### Directions
Your job is to return every line in the data holding the string "blue".

Items listed in a dataset:

==========

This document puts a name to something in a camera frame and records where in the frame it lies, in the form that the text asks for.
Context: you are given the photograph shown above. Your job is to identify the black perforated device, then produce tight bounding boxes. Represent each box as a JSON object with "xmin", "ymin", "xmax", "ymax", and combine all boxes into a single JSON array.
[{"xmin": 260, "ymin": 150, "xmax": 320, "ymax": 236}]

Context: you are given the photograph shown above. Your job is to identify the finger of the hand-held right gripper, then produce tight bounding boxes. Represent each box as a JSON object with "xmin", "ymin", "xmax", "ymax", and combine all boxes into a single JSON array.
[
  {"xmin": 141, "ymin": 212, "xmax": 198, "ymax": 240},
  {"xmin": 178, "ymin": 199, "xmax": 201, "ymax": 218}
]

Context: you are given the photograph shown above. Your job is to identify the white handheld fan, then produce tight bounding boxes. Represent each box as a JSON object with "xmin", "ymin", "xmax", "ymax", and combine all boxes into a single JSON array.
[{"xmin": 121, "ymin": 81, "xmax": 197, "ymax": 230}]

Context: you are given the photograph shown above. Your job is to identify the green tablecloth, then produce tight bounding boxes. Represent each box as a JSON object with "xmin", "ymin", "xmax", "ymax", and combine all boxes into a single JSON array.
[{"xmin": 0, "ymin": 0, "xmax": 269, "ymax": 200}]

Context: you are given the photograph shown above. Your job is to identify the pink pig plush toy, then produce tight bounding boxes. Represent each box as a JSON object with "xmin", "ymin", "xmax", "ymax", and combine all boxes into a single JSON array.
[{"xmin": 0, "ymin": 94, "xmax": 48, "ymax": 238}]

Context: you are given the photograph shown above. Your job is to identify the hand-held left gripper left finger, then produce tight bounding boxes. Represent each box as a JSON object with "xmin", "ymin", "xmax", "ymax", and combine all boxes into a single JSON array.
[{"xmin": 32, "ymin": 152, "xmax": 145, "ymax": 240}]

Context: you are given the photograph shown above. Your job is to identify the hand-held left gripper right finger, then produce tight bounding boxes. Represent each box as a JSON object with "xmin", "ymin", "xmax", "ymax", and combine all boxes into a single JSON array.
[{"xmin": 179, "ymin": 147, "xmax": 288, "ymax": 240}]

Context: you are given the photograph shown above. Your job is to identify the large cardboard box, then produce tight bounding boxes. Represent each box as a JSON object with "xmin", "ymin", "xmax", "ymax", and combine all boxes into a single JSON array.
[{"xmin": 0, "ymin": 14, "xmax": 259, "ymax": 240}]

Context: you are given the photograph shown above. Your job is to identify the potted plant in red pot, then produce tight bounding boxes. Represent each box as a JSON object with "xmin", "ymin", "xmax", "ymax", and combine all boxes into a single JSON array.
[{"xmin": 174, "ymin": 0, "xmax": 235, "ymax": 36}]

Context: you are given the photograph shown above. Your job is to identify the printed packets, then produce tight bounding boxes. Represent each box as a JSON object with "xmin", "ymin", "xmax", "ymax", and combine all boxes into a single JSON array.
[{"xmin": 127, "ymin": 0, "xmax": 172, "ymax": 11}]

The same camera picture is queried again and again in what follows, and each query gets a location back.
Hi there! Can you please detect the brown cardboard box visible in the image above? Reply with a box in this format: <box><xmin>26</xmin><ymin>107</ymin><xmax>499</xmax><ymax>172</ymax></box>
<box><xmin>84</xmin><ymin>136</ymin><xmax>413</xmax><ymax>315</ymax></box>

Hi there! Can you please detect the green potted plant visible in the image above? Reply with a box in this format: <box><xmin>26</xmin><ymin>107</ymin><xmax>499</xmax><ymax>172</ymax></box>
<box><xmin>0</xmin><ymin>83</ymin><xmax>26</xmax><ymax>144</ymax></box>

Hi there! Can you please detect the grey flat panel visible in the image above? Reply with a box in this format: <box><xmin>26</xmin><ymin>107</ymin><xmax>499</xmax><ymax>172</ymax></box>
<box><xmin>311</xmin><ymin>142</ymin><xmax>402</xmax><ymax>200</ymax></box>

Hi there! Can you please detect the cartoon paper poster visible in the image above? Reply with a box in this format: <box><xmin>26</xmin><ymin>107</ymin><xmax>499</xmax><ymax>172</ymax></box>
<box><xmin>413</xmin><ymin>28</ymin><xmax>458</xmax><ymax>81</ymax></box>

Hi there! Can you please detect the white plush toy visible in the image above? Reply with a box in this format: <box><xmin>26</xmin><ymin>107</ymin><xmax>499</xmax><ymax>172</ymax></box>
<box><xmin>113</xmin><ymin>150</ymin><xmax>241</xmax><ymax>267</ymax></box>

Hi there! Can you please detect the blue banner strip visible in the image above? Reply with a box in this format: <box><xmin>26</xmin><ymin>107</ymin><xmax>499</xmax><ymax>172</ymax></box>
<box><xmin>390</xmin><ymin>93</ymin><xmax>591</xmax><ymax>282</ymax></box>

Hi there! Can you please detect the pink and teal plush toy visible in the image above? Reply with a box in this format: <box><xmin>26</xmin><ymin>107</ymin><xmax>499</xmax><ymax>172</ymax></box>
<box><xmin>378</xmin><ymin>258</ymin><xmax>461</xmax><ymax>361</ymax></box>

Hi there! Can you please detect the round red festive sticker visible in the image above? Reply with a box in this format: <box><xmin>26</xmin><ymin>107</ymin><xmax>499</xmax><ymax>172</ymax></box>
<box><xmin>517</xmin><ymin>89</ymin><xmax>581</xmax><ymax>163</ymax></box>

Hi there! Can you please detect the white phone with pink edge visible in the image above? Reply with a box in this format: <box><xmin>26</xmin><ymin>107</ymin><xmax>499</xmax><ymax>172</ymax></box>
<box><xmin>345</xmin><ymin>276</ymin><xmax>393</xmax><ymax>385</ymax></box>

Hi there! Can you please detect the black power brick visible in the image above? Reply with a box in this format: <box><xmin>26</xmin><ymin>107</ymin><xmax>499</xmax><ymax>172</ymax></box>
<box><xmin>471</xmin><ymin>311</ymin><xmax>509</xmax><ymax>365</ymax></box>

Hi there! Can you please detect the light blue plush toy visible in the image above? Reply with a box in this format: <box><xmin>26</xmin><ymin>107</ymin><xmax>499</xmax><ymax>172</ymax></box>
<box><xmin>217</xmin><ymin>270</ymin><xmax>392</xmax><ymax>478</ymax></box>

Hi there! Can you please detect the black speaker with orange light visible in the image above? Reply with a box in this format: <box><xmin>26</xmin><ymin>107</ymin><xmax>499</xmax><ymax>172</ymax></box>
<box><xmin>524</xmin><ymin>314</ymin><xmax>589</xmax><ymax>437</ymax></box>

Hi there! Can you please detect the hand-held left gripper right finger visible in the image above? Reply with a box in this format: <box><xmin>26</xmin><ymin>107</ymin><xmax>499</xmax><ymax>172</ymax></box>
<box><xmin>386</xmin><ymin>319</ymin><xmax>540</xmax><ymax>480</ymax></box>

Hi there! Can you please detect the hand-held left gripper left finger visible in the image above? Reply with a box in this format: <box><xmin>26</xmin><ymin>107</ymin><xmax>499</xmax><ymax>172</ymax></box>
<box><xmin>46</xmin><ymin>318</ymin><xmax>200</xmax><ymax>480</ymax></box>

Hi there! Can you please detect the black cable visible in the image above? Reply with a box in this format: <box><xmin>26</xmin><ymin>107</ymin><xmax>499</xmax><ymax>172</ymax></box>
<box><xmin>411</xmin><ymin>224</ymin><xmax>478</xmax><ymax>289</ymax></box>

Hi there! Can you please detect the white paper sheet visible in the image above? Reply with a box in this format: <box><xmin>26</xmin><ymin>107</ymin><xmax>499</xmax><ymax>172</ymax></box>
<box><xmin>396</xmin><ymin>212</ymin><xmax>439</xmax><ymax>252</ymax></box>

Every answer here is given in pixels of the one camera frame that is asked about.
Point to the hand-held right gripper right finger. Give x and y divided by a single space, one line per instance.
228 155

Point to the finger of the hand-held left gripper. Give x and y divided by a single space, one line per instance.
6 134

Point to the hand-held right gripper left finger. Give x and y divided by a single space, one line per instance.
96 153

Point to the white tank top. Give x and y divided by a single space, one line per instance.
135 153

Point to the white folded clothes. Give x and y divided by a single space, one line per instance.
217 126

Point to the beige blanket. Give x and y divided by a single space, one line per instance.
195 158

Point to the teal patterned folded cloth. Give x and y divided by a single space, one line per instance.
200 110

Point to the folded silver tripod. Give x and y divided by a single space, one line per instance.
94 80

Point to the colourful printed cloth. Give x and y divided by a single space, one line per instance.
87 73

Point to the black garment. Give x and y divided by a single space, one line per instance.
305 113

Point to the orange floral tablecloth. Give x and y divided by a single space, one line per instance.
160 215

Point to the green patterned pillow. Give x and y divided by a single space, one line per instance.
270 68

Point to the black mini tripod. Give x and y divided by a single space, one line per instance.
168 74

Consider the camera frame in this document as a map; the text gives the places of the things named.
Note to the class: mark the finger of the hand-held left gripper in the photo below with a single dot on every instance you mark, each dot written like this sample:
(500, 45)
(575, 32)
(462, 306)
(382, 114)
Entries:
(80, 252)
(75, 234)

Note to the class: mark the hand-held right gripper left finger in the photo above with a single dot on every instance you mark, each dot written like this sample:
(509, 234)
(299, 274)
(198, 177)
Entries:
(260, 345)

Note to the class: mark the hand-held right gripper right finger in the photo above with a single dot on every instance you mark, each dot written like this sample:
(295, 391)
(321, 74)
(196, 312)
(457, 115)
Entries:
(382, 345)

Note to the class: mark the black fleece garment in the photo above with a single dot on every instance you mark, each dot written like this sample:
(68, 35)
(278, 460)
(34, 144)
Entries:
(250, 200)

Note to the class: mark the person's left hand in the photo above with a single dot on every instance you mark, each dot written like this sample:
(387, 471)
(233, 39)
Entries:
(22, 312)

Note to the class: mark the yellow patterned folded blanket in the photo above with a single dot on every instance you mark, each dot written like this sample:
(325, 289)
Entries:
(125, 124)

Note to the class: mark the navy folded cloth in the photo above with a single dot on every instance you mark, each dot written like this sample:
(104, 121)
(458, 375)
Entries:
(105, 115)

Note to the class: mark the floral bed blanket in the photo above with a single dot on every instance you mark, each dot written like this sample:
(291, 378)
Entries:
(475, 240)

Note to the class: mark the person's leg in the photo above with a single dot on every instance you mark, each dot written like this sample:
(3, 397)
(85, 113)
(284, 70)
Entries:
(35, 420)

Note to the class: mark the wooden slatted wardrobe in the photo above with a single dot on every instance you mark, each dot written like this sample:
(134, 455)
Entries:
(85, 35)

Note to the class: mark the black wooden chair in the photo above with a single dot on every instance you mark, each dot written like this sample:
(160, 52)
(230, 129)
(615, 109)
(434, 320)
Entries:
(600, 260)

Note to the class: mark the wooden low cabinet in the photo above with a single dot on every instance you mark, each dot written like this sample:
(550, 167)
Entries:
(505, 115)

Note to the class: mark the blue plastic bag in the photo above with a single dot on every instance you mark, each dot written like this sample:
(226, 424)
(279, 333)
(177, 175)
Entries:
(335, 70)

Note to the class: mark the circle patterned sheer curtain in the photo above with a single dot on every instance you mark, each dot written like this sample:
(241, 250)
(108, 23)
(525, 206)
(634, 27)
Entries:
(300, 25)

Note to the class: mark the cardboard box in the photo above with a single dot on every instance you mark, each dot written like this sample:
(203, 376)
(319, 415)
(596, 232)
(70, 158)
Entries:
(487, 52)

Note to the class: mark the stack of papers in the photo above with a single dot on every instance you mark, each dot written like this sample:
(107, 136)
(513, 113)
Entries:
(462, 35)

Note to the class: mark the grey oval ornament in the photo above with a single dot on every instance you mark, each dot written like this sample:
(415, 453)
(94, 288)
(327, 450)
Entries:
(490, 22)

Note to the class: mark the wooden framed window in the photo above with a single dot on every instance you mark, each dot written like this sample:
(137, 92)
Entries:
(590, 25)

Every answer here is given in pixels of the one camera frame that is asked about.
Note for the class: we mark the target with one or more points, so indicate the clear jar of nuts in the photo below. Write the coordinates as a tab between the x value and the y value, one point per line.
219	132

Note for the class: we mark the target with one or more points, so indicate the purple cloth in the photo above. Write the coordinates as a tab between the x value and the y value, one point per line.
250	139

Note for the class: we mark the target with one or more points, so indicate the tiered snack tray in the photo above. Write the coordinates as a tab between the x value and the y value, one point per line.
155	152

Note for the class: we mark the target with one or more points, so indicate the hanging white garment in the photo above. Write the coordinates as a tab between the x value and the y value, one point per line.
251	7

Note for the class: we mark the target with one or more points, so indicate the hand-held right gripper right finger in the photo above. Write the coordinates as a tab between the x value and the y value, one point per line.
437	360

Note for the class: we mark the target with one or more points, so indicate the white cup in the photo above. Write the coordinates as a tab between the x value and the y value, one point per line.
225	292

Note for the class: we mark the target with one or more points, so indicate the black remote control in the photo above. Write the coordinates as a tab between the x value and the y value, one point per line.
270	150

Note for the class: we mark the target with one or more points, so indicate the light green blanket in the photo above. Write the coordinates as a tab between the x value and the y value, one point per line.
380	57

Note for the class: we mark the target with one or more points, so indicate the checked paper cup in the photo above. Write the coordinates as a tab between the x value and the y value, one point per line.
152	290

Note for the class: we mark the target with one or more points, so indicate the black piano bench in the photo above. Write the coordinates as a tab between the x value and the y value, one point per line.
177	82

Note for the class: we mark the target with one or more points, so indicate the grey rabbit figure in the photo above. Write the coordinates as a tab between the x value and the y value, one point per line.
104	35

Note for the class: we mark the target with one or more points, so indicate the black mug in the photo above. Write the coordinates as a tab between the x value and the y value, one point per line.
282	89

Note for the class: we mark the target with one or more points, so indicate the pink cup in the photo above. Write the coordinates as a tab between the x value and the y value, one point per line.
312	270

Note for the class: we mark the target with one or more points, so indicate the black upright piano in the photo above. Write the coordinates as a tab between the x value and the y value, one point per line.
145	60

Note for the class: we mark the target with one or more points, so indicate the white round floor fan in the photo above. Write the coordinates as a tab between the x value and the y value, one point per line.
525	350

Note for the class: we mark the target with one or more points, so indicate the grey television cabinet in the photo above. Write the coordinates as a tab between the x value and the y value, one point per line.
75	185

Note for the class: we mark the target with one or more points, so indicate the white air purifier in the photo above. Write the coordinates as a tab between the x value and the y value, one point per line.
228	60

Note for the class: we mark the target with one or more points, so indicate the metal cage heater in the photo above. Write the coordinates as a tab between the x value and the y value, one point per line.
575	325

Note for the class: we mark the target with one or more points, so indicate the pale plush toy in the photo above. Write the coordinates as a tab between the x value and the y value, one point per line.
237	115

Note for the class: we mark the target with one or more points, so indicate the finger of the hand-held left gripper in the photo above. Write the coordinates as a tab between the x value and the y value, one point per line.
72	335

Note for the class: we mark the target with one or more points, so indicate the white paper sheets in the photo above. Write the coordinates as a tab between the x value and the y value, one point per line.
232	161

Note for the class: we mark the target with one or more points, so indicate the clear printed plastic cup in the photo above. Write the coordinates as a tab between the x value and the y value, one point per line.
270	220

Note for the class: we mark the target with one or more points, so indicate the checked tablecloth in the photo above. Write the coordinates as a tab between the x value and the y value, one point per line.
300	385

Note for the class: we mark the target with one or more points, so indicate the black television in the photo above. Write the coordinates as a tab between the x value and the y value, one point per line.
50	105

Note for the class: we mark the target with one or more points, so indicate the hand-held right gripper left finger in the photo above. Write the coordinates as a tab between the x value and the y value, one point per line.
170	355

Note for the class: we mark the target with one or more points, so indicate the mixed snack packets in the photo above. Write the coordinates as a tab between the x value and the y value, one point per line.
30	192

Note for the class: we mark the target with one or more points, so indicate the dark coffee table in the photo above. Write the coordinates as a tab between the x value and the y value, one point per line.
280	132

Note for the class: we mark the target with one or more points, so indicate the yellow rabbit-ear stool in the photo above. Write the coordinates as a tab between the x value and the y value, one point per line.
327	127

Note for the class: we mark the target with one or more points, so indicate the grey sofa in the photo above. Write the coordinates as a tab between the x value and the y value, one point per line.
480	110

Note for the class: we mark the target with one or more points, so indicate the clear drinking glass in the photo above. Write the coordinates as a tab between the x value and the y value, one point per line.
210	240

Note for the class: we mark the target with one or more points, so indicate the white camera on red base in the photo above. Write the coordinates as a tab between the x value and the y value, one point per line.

==========

### Exercise answer
Hi there! Can you please detect the blue banner strip visible in the image above? Reply with a box in this format: <box><xmin>26</xmin><ymin>107</ymin><xmax>499</xmax><ymax>172</ymax></box>
Hi there! Can you please detect the light blue plush toy visible in the image above? Reply with a box in this format: <box><xmin>26</xmin><ymin>107</ymin><xmax>499</xmax><ymax>172</ymax></box>
Note to the class: mark the blue plastic bag in the photo above with a single dot on every instance you mark, each dot written like this sample:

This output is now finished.